Pour leur part, Ilke Adam et Andrea Rea[29] dressent un très intéressant portrait des cas avérés « d’aménagements raisonnables » concernant les contraintes résultant de l’expression de convictions religieuses sur le lieu de travail dans un contexte où « aucune loi belge ne prévoit d’obligation pour les employeurs d’aménager les normes et pratiques existantes pour répondre à ces demandes[30]  », ce qui les rapproche de l’idée « d’ajustements concertés » tel que définis par la Commission Bouchard-Taylor[31]. Outre la très riche analyse descriptive de l’état de la situation concernant les demandes d’aménagements raisonnables en milieu de travail belge, où la religion musulmane serait devenue la deuxième religion d’importance[32] et des raisons les plus fréquemment invoquées pour accepter/rejeter de telles demandes, un des points forts de l’article se trouve sans aucun doute à la septième partie, dans laquelle les auteurs tentent d’expliquer (et contextualiser), un peu comme l’avaient fait les auteurs du rapport Bouchard-Taylor, les raisons qui expliquent la perception d’une hausse marquée de telles demandes d’aménagements en Belgique.
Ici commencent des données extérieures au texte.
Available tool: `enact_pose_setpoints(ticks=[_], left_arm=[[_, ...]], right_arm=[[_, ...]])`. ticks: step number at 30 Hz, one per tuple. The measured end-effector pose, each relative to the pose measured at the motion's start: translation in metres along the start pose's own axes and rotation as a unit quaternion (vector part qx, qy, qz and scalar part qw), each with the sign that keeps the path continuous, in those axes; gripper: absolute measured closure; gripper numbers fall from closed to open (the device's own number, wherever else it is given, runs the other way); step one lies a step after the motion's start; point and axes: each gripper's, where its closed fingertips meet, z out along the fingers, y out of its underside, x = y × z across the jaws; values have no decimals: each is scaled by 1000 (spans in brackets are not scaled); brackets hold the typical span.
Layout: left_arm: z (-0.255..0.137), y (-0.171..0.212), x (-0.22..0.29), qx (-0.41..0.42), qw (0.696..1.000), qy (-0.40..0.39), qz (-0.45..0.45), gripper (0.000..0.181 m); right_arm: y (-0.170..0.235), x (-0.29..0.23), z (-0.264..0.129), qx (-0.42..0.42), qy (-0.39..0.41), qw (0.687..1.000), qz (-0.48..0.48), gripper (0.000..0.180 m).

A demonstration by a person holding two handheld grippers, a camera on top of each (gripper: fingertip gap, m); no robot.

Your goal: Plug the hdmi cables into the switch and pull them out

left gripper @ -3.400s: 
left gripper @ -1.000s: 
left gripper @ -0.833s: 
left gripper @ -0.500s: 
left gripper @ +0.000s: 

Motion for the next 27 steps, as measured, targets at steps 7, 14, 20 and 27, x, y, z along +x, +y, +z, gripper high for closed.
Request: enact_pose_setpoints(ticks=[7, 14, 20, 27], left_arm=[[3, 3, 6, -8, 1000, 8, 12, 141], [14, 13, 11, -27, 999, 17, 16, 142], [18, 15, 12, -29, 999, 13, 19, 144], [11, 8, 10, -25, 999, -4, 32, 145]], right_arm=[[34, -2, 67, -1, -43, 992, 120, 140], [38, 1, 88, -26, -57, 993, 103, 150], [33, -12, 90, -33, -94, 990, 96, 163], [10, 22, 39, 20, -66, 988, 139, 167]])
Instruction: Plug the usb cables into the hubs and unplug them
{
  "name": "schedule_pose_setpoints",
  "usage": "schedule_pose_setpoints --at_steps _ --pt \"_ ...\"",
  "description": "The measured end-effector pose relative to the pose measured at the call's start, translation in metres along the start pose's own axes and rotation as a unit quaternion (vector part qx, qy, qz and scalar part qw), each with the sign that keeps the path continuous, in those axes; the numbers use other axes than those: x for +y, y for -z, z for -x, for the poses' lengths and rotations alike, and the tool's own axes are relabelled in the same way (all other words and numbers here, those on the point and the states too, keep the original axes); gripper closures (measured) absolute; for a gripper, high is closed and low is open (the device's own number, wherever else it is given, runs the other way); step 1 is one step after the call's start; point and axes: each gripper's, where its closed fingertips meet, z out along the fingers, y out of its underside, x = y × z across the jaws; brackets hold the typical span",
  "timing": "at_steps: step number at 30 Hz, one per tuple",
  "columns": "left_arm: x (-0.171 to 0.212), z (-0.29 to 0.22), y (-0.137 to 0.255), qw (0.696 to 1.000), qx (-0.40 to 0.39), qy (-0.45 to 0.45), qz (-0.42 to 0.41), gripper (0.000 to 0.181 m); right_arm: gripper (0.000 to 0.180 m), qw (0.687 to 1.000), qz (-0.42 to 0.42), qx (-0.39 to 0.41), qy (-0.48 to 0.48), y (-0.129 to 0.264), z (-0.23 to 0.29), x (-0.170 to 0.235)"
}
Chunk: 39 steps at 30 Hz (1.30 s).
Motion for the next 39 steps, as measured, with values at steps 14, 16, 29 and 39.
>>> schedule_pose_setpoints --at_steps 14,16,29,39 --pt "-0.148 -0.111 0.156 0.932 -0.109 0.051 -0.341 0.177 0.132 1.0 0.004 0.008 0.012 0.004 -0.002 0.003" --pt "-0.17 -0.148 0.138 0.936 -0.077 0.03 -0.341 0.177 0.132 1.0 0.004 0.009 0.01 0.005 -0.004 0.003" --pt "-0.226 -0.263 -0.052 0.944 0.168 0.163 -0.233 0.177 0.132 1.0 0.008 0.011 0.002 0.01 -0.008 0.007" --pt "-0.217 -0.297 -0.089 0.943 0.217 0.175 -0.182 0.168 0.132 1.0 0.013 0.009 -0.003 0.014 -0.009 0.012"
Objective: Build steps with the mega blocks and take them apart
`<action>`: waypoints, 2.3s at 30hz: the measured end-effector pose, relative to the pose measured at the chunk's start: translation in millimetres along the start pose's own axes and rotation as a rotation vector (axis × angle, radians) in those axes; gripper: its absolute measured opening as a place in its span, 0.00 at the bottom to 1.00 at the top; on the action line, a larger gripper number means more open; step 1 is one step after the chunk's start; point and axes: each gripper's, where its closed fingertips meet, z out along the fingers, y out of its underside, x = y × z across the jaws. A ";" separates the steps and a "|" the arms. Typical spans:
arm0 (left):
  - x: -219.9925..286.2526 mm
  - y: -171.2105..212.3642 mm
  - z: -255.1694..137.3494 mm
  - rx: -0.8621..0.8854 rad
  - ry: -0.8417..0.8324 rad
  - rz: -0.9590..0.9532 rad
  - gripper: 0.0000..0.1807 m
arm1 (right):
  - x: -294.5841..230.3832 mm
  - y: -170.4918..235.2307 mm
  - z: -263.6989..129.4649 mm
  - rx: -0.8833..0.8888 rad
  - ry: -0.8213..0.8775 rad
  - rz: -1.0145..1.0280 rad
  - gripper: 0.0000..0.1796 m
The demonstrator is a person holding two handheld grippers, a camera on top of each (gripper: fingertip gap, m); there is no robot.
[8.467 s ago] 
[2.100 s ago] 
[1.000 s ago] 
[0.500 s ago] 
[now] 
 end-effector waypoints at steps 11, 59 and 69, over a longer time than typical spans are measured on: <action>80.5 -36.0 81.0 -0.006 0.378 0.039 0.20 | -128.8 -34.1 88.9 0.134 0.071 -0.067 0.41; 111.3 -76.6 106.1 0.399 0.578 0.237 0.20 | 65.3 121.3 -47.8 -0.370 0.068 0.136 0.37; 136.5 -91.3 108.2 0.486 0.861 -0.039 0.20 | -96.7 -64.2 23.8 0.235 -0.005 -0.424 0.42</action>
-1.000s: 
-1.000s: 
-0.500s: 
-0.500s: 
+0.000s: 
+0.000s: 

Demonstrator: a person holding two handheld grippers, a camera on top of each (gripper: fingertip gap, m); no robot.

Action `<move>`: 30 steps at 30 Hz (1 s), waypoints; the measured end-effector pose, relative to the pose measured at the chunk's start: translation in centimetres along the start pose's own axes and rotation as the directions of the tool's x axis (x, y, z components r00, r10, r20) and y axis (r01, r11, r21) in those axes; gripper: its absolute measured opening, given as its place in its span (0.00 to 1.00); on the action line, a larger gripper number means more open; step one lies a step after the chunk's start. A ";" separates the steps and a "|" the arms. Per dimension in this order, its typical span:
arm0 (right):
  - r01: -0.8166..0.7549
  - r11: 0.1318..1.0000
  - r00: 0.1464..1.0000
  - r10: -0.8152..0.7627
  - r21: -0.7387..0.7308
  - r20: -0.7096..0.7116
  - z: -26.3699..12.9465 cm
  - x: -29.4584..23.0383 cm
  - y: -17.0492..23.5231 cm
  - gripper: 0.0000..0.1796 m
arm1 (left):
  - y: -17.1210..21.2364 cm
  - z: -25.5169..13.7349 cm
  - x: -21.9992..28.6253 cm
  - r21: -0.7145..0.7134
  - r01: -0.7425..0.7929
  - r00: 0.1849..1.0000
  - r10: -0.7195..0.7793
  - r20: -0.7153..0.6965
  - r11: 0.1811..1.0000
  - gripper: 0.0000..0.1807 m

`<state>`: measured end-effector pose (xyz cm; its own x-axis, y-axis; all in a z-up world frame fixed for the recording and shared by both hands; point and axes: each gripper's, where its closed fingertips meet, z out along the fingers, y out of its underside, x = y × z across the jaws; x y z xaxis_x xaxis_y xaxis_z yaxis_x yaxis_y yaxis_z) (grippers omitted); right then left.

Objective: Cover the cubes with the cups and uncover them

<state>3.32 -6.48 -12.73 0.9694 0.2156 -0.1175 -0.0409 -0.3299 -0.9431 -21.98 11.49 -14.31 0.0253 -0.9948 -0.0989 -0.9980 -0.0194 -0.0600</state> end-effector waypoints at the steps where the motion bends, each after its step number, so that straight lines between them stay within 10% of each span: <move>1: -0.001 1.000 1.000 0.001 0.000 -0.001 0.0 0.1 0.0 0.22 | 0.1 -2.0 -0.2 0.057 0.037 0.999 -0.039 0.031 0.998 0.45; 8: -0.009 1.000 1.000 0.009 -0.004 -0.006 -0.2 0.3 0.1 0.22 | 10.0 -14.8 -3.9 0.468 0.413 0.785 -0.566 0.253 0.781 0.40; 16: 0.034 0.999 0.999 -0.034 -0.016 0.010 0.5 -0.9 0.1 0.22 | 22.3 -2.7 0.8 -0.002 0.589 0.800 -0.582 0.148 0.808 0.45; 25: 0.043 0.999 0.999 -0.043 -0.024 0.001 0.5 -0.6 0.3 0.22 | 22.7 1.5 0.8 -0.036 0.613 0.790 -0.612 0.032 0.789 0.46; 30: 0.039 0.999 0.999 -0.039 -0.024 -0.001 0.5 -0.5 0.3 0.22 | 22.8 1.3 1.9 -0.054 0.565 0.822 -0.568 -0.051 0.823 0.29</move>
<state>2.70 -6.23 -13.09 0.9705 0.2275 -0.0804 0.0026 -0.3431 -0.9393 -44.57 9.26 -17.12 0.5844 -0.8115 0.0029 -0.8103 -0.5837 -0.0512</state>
« L’ouverture » sur laquelle devrait déboucher l’ouvrage était laissée à Jocelyn Maclure et François Boucher qui, dans la conclusion générale, ont en quelque sorte fait le choix de refermer la boucle ouverte en introduction par les codirectrices, en réaffirmant les principaux défis auxquels sont confrontés les tenants de l’égalité réelle et de l’accommodement des différences religieuses comme mécanisme permettant de mettre en oeuvre cette conception très inclusive de l’égalité[33]. Les derniers mots de cette recension, qui nous semblent très bien résumer le courant dans lequel s’inscrit cet ouvrage important pour toute personne intéressée par l’analyse des diverses conceptions de l’égalité et/ou des différents modèles de gestion de la diversité culturelle et religieuse au sein des États qui composent la communauté internationale, leur appartiennent :

En pratique, l’aménagement de la diversité religieuse pose problème, quel que soit le régime de laïcité mis en place, qu’il s’agisse d’une laïcité plus républicaine ou libérale, ou de régimes de reconnaissance officielle des religions, et ce, dans des contextes nationaux tout aussi différents que l’Inde, l’Égypte, la Tunisie, les États-Unis, la France, les pays scandinaves ou le Canada. En tant que chercheurs universitaires, il importe maintenant d’étudier ces questions de façon comparative (autant dans le cadre d’enquêtes descriptives que dans celui de réflexions normatives), ce qui peut nous permettre de prendre une certaine distance par rapport à notre propre contexte et d’avoir une vision plus large du champ des possibles. Cet ouvrage est un pas utile dans cette direction[34].